Di Privet Drive nomor 4, Harry dijemput Dumbledore untuk menghabiskan sisa liburan musim panasnya bersama keluarga Weasley. Namun, sebelumnya Dumbledore meminta bantuan Harry untuk membujuk kolega lamanya, Horace Slughorn, untuk mau kembali mengajar di Hogwarts.
Memasuki usia enam belas tahun membuat teman-teman Hogwarts Harry mulai menunjukkan gejala reaktif hormon-hormon remaja. Dari yang labil sampai yang duhya goblok jangan gitu-gitu amat. Setelah jadi bulan-bulanan dunia sihir selama setahun, kini Harry menjadi idola. Banyak cewek-cewek abege yang naksir, bahkan tak segan menyelipkan Amortentia (ramuan cinta) kepadanya. Akan tetapi, hanya satu cewek yang menyita perhatian Harry. Yups, Harry Potter, kapten tim Quidditch Gryffindor, Seeker terbaik, pahlawan dunia sihir, The Chosen One, sedang jatuh cinta -- dan bukan pada Cho Chang.
Di luar gejolak kehidupan remaja, ada hal penting yang harus dipelajari Harry. Tahun ini, Dumbledore mengambil posisi sebagai mentornya. Demi mempersiapkan diri dalam menghadapi Voldemort, ia membawa Harry ke puluhan tahun yang lampau untuk mengenal bukan hanya Tom Riddle muda, melainkan juga kedua orangtuanya. Apa yang ia pelajari dalam memori-memori ini membawanya selangkah lebih dekat untuk mengetahui apa yang harus dilakukan untuk mengalahkan Voldemort.
Termasuk mengorek memori Slughorn saat ia secara tak sengaja membantu Tom Riddle mencapai keabadian.
EGGLYSIS
Harry Potter and the Half-Blood Prince masuk kategori buku jembatan -- julukan yang gue sematkan pada buku yang mendahului buku pamungkas dalam sebuah serial. Biasanya, buku jembatan bukanlah favorit gue karena kisahnya cenderung tanggung. Semuanya dirancang sebagai pemanasan agar pembaca siap menghadapi final showdown di buku selanjutnya yang pastinya bakalan kick ass!

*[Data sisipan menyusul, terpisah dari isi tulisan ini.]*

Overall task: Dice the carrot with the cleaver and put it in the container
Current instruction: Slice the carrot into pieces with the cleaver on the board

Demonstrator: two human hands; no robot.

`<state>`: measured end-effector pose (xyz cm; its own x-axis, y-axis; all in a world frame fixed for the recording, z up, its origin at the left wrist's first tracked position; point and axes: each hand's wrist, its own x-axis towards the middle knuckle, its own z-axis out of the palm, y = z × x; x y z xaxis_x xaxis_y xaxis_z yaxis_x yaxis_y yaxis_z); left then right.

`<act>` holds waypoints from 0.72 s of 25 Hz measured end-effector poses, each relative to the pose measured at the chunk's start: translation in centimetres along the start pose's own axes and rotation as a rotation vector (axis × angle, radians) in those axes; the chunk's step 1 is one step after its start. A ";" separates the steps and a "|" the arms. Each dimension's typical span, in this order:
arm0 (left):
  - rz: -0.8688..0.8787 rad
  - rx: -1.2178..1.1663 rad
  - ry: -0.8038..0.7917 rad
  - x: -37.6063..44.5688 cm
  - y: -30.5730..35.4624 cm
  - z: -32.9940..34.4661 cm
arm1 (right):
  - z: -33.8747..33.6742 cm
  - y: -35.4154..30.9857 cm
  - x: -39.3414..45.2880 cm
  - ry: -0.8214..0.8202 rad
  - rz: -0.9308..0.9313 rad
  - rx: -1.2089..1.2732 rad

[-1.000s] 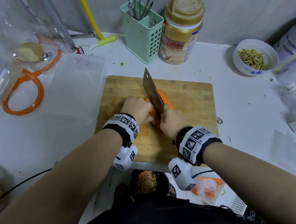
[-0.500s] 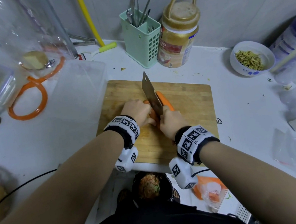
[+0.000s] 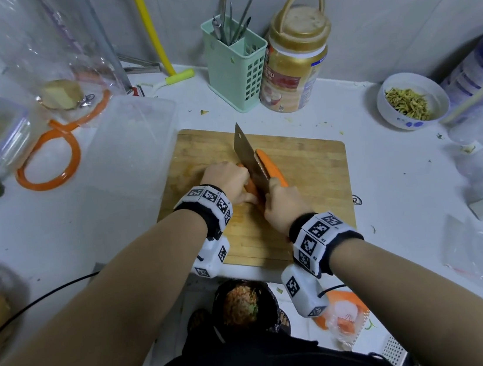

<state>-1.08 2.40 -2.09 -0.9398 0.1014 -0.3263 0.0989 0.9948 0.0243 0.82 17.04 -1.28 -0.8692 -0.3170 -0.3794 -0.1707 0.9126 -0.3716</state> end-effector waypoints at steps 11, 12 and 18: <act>-0.027 -0.006 0.023 -0.2 0.3 -0.1 | -0.9 1.2 -1.8 -0.031 -0.007 -0.014; -0.022 -0.002 0.031 -0.3 0.3 0.1 | -1.0 1.2 -1.7 -0.033 -0.001 -0.028; -0.023 -0.013 0.019 -0.9 0.3 -0.1 | -1.2 1.2 -1.3 -0.031 0.025 0.022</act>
<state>-0.25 2.64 -1.66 -0.9479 0.0786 -0.3087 0.0730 0.9969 0.0294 1.16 18.89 -0.23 -0.8581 -0.3023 -0.4151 -0.1383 0.9146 -0.3801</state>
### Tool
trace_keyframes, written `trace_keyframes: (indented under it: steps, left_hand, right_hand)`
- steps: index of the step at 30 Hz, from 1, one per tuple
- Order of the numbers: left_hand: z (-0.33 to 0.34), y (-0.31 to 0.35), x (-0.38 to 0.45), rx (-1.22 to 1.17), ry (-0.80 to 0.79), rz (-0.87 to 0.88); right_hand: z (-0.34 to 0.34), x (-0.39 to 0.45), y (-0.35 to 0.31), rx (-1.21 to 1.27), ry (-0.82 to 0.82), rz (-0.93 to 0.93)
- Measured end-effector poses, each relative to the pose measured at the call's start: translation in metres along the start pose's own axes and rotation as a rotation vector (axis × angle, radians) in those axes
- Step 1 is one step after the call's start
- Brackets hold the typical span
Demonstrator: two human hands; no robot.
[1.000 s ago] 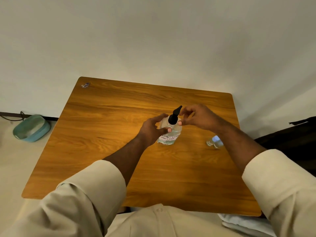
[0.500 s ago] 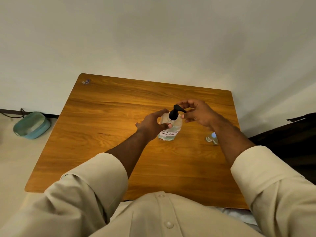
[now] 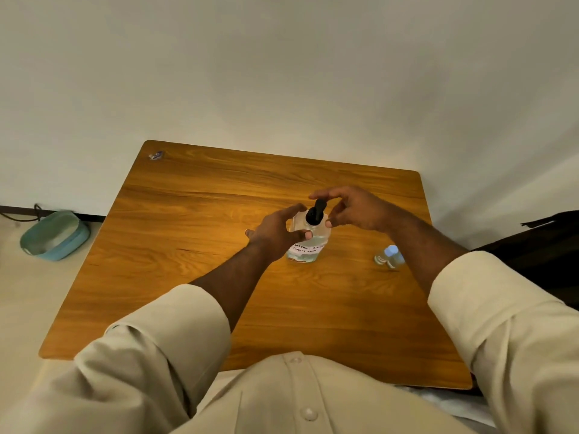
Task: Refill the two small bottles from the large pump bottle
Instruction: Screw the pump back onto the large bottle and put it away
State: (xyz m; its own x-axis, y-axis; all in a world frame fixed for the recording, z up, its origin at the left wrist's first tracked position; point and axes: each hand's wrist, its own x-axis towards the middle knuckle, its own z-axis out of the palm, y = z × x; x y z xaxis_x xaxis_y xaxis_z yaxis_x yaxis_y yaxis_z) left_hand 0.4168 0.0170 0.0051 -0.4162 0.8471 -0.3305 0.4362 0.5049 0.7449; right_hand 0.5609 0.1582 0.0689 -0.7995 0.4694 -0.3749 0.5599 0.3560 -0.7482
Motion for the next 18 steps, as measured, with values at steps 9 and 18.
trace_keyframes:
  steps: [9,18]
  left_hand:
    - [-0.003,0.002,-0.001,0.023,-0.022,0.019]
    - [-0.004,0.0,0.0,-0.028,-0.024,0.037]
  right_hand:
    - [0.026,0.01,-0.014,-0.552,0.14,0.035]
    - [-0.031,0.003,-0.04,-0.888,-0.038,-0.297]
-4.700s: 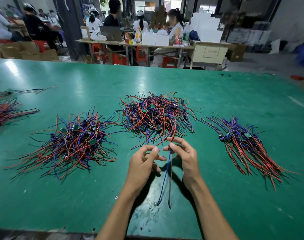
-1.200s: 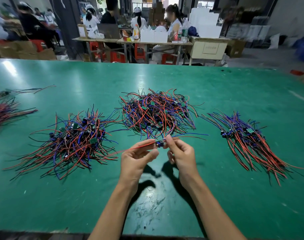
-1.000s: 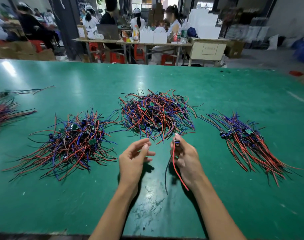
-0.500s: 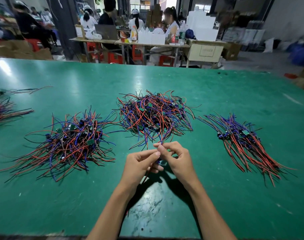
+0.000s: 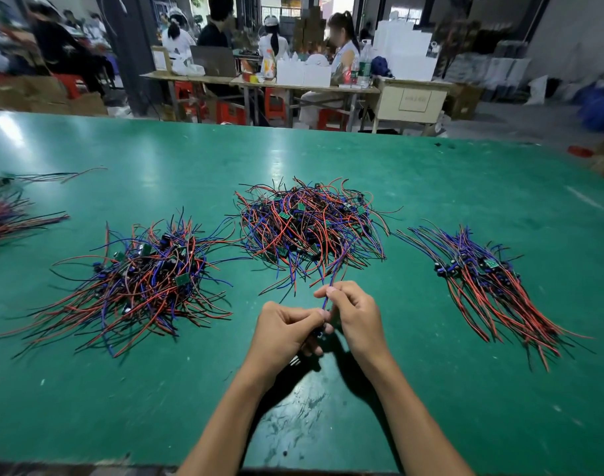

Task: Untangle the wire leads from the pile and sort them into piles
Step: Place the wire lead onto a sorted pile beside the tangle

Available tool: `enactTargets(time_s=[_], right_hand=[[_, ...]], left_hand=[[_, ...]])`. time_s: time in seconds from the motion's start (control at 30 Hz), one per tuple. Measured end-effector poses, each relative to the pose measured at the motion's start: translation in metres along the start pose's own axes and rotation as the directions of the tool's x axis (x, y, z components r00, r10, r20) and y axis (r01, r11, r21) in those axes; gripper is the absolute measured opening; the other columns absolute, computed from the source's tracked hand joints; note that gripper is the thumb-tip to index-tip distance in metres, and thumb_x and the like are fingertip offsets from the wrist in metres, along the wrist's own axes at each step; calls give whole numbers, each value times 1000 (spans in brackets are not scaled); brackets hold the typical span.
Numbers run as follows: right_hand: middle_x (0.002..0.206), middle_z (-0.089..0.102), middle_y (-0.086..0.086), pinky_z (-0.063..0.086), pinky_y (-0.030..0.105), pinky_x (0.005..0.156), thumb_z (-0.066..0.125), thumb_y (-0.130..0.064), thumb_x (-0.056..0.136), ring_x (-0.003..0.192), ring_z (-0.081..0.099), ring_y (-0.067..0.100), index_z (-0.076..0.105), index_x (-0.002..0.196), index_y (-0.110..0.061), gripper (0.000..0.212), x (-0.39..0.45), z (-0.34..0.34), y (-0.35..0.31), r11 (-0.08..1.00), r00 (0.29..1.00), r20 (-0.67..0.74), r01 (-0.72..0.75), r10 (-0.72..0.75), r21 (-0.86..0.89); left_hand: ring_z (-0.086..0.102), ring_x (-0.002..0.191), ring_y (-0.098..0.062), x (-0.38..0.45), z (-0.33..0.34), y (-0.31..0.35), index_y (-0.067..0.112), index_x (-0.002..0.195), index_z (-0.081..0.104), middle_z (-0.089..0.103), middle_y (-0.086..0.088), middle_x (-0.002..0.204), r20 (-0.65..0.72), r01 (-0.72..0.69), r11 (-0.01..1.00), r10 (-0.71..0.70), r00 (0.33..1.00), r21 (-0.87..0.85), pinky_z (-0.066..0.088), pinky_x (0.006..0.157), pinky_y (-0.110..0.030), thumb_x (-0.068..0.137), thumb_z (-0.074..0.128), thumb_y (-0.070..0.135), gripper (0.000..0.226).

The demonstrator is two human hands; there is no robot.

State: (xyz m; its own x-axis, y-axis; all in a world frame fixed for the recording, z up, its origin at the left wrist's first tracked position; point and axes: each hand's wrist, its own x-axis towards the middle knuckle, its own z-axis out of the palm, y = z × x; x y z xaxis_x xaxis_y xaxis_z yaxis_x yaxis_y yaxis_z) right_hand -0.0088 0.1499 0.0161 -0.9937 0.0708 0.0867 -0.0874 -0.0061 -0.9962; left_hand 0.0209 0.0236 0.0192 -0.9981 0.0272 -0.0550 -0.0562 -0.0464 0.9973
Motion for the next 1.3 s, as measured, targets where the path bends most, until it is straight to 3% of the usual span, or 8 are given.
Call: enactTargets(time_s=[0.13, 0.23, 0.33, 0.67, 0.77, 0.87, 0.97, 1.3], right_hand=[[67, 62, -12, 36, 26, 56, 58, -33, 83, 52, 44, 6, 77, 71, -30, 23, 6, -2, -2, 999, 992, -116, -44, 43, -4], [44, 36, -11, 23, 20, 41, 57, -35, 85, 39, 27, 7, 77, 73, -29, 24, 12, -8, -3, 990, 975, -190, -102, 119, 97], [48, 28, -5, 19, 17, 37, 55, -23, 94, 39, 23, 9, 76, 75, -22, 28, 20, -13, -3, 959, 951, -223, -159, 213, 236], [89, 65, 2, 32, 22, 37, 53, -12, 94, 43, 36, 9, 69, 83, -10, 20, 21, -24, -12, 824, 915, -235, -154, 327, 546], [90, 68, 4, 36, 22, 39, 54, -25, 101, 45, 40, 10, 77, 82, -13, 32, 20, -24, -10, 898, 961, -164, -139, 225, 417], [87, 75, 1, 40, 20, 44, 55, -48, 100, 50, 49, 9, 81, 94, -15, 42, 11, -19, -10, 970, 988, 94, -143, 126, 197], [75, 71, 3, 44, 18, 45, 64, -34, 99, 53, 59, 9, 80, 92, -13, 28, 4, -17, -8, 998, 981, 189, -47, 37, 49], [68, 72, 2, 44, 19, 40, 58, -28, 103, 52, 62, 13, 77, 88, -18, 26, 12, -31, -10, 971, 958, -269, -29, 94, 236]], left_hand=[[58, 42, -14, -1, -1, -1, 15, 76, 83, 76, -12, 75, 45, 3, 1000, -3, 999, 19, 42, 44, -19, 88, 75, 17, 14], [55, 41, -13, -4, -1, 0, 14, 76, 83, 77, -12, 78, 105, -14, 1000, 11, 994, 27, 42, 45, -19, 81, 78, 25, 13], [52, 41, -13, -5, -3, 0, 7, 78, 82, 77, -12, 77, 132, -35, 999, 29, 991, 41, 42, 46, -20, 88, 76, 13, 13], [47, 43, -12, -6, -5, 0, 6, 83, 82, 77, -13, 77, 212, -30, 997, 13, 977, 78, 39, 46, -20, 81, 76, 24, 19], [50, 43, -11, -5, -5, -1, 10, 85, 83, 78, -12, 81, 165, -13, 999, 6, 986, 40, 41, 45, -21, 91, 73, 14, 12], [51, 43, -12, -4, -4, -1, 16, 87, 84, 77, -12, 83, 90, -15, 999, 17, 996, -29, 42, 45, -21, 94, 68, 18, 17], [56, 44, -12, -3, -5, 3, 12, 90, 83, 77, -12, 79, 60, -11, 995, 17, 998, -101, 46, 46, -20, 95, 66, 25, 22], [58, 46, -16, -7, -8, 0, 12, 93, 82, 77, -10, 77, -60, -103, 995, 103, 993, 9, 49, 49, -21, 88, 77, 12, 7]])
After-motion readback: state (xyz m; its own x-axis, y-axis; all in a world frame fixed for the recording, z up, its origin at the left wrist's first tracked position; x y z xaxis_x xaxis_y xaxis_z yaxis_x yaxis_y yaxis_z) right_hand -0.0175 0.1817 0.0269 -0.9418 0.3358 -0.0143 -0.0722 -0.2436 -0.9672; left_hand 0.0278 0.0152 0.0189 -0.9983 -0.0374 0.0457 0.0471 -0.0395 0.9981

Berbeda dengan Half-Blood Prince. Buku ini intriguing dari awal sampai akhir. Yang pertama bikin gue jatuh hati adalah humor yang sudah sangat gue rindukan dari Order of the Phoenix. Fred dan George Weasley memang sudah lulus dari Hogwarts dan kita kehilangan prankster kesayangan. Tapi, tingkah dan kegoblokan Harry, Ron, dan Hermione lebih dari menghibur. Beberapa plot favorit gue adalah Slug Club, Felix Felicis, dan Amortentia salah sasaran. ;)
Tetapi jantung dari buku ini adalah memori-memori mengenai masa lalu Voldemort. Persiapkan dirimu untuk akhirnya bisa memahami siapa sosok yang dulu dikenal sebagai Tom Riddle, murid teladan Hogwarts, ini dan apa yang membuatnya menjadi sosok penyihir hitam paling berbahaya. Kita akan bertemu dengan kedua orangtuanya sebelum mereka menikah dan Tom lahir di dunia. Esensinya sebagai keturunan Salazar Slytherin pun digali. Dan yang terpenting -- seberapa jauh Voldemort telah tenggelam dalam misinya mengalahkan maut?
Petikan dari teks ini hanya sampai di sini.